▶ [Instructions to follow]:
Wherever the string "paper" appears in the entries below, return the line that holds it.

[Supplied information Boundary: Start]

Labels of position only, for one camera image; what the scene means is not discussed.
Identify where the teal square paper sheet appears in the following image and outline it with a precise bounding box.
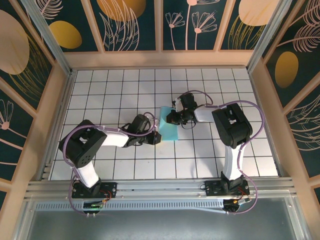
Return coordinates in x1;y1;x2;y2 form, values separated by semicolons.
158;106;180;142

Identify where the grey metal panel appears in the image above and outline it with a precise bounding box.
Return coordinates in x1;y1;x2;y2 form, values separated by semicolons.
14;197;308;240

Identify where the aluminium mounting rail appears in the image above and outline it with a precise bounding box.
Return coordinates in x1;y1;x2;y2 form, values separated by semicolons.
24;176;296;198

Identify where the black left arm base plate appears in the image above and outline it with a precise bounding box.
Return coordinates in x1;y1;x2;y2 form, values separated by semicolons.
71;181;118;199

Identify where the slotted grey cable duct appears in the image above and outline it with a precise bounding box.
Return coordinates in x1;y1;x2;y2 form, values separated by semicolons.
34;199;226;212

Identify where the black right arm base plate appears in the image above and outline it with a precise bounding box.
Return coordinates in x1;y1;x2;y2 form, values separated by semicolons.
204;179;251;197

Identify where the aluminium side rail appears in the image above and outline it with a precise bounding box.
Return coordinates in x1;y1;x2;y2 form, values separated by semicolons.
247;67;287;178
37;69;76;181

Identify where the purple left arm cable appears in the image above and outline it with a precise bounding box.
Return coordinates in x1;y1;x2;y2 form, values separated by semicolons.
59;112;160;218

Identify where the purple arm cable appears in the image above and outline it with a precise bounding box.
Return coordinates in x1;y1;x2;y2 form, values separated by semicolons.
180;90;266;215
59;112;160;218

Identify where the aluminium frame post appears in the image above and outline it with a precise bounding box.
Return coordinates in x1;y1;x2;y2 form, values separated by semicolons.
246;0;298;73
19;0;75;77

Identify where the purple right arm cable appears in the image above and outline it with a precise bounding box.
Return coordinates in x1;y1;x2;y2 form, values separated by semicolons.
180;90;266;215

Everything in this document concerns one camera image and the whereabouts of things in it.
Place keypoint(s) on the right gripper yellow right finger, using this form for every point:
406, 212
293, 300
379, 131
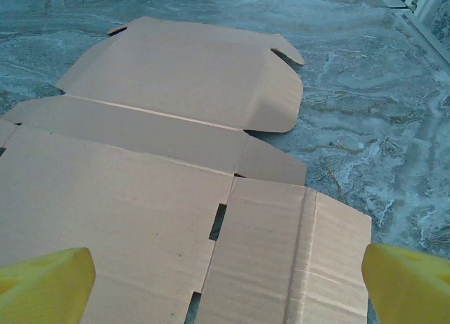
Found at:
411, 289

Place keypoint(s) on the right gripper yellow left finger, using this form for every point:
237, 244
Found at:
42, 289

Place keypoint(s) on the brown cardboard box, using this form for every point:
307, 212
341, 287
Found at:
158, 183

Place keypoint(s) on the aluminium side rail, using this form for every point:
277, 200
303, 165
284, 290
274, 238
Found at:
427, 36

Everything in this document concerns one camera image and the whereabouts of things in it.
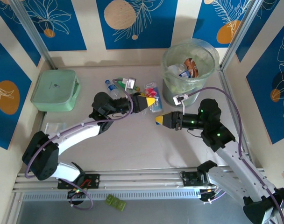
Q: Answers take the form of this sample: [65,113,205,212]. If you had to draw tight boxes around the clear container red blue label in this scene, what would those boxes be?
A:
[143,81,164,114]

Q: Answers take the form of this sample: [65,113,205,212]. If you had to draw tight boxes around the clear bottle green cap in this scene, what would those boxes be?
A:
[167,64,187,76]

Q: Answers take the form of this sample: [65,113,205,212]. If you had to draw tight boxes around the orange-brown label bottle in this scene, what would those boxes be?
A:
[183,57,200,78]

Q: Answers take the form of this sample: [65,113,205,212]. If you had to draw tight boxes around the green soda bottle yellow cap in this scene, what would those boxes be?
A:
[115,77,141,92]

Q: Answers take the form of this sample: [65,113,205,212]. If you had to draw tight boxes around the green lidded container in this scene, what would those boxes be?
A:
[30,69,81,112]

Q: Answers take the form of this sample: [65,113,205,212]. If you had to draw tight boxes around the clear plastic packet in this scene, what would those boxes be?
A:
[45,122,68,135]

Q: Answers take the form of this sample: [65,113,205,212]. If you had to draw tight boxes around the right black controller box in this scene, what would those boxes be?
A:
[199,188,219,203]

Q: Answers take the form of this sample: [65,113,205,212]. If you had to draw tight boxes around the black controller box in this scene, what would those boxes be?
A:
[67,188,88,199]
[199,188,219,203]

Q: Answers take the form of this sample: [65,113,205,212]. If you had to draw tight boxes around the green plastic pieces strip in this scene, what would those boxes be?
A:
[105,195,127,208]

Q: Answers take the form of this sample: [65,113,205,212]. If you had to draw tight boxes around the left black controller box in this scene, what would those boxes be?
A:
[67,188,88,199]

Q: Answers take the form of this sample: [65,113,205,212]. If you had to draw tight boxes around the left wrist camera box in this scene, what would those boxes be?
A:
[121,77,137,91]

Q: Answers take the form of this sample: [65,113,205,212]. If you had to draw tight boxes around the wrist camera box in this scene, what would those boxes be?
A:
[172,94,190,115]
[121,77,137,91]

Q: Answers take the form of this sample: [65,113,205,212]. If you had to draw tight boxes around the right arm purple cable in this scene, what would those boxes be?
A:
[187,86,284,224]

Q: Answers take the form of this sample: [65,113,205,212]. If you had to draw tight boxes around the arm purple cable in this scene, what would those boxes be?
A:
[187,86,284,224]
[24,78,133,209]

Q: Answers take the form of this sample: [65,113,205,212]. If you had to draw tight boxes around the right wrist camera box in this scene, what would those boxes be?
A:
[172,94,190,115]

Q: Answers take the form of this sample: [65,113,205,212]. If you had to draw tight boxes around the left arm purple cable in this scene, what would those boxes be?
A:
[24,78,133,209]

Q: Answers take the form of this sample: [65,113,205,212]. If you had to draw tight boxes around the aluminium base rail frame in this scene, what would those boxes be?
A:
[12,167,270,194]

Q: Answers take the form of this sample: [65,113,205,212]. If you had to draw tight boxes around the right black mount plate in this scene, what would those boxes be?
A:
[182,171,213,187]

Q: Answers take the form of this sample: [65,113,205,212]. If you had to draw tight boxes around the black mount plate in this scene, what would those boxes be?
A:
[57,174,101,189]
[182,171,213,187]

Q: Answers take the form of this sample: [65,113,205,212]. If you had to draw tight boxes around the grey slotted cable duct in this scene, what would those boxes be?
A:
[21,189,202,202]

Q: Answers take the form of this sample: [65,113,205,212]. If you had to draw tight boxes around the left black mount plate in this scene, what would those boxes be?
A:
[57,174,101,189]

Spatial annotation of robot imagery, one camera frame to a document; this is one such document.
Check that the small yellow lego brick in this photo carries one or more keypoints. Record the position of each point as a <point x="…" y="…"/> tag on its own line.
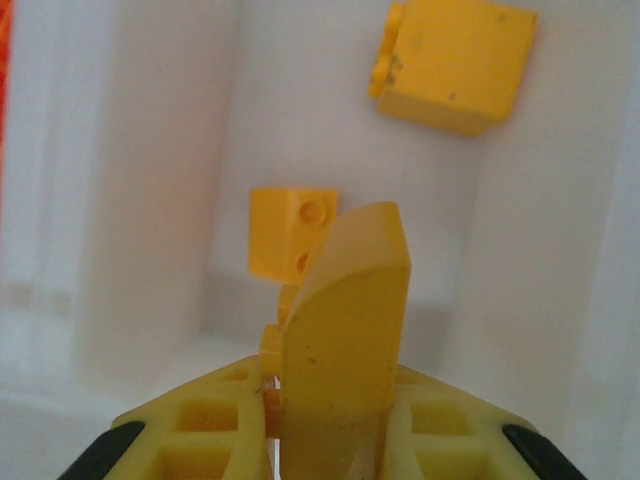
<point x="280" y="235"/>
<point x="450" y="60"/>

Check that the white translucent container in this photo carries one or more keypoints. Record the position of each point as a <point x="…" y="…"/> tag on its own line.
<point x="525" y="300"/>

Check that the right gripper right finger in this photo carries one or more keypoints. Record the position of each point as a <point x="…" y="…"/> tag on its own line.
<point x="450" y="445"/>

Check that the yellow curved toy brick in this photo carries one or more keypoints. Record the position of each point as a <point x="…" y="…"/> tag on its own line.
<point x="345" y="325"/>

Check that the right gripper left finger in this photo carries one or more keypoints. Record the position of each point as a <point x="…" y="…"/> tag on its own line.
<point x="200" y="440"/>

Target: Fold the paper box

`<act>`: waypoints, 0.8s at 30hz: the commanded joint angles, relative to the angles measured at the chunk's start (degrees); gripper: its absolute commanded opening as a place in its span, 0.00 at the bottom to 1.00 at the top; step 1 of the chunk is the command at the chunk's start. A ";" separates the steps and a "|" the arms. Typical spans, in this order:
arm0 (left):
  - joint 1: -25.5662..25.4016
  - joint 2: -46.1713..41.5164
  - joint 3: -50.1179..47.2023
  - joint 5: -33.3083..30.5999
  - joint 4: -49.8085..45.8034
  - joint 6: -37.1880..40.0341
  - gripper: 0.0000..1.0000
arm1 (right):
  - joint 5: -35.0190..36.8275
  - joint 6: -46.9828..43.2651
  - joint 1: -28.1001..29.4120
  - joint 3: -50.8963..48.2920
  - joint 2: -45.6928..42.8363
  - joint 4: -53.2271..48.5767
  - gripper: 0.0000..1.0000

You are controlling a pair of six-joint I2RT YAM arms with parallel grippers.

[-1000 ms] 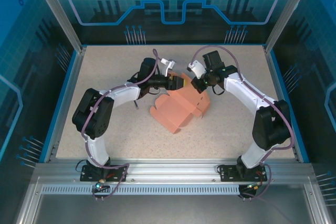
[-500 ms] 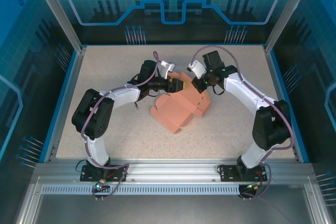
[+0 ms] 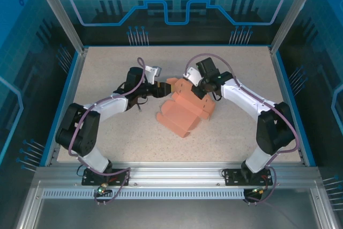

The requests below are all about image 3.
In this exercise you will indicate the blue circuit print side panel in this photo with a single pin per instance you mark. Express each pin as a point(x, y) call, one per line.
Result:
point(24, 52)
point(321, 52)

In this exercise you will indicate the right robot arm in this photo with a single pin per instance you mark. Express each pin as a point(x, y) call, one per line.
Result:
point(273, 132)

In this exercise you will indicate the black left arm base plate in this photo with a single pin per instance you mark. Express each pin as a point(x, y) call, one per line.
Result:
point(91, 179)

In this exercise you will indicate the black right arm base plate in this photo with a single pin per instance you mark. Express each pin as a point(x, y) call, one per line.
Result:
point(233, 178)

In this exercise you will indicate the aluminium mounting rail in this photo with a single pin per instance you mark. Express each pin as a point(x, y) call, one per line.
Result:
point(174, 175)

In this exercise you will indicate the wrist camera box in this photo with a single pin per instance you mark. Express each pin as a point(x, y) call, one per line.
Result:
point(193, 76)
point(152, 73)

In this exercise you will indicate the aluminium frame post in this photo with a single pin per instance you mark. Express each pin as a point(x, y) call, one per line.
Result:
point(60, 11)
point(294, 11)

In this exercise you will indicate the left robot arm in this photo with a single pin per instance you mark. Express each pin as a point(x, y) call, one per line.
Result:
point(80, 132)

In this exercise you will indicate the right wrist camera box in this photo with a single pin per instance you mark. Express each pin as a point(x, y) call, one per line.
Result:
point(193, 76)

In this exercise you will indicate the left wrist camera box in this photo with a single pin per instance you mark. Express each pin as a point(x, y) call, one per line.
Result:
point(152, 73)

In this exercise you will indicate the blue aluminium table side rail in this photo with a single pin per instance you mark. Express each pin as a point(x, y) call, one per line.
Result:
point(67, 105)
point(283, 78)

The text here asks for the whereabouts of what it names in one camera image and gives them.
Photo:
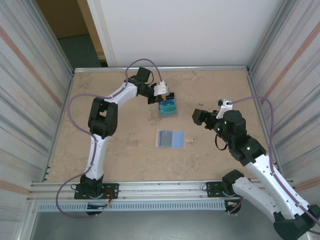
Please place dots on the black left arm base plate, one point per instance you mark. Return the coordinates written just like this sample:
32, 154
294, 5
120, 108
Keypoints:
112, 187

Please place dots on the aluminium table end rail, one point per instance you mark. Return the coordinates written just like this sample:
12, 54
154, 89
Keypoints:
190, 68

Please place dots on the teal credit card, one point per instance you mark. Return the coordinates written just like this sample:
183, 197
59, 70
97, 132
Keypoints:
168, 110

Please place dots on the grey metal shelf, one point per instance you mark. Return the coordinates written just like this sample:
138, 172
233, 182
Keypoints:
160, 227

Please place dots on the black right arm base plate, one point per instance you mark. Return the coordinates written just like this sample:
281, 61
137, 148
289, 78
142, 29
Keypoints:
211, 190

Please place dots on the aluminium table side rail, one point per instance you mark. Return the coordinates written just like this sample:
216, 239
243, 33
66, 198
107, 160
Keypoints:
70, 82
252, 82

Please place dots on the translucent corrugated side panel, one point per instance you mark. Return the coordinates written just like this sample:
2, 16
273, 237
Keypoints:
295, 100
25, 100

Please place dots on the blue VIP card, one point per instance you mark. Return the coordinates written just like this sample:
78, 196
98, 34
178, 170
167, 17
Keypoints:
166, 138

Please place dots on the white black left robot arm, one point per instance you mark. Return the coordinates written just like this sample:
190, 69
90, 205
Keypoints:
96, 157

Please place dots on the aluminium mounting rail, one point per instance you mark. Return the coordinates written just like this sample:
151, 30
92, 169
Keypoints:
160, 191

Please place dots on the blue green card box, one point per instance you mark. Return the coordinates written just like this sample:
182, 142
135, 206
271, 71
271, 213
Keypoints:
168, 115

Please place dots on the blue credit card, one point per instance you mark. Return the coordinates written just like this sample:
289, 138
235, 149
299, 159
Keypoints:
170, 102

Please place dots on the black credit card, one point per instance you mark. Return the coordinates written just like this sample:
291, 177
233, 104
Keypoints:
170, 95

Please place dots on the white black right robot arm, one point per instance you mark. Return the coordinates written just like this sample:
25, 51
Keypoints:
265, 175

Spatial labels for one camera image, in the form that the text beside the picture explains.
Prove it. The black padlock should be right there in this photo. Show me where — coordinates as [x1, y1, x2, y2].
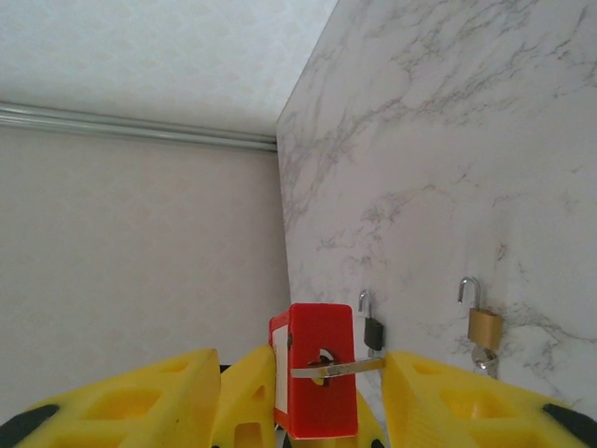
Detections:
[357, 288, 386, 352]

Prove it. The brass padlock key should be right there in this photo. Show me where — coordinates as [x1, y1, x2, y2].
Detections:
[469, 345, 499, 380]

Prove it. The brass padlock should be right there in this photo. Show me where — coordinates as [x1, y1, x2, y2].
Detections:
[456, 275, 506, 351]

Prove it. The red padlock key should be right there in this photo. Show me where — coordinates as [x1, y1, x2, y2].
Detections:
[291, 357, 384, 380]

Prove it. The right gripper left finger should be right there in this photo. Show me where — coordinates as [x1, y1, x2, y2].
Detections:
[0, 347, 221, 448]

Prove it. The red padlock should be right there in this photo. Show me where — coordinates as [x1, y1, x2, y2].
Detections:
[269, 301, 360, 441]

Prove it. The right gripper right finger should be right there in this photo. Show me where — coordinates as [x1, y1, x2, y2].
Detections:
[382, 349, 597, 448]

[Supplied information Boundary: End]

▶ [Solution to this task]:
Identify where the teal square paper sheet appears in the following image and outline it with a precise bounding box.
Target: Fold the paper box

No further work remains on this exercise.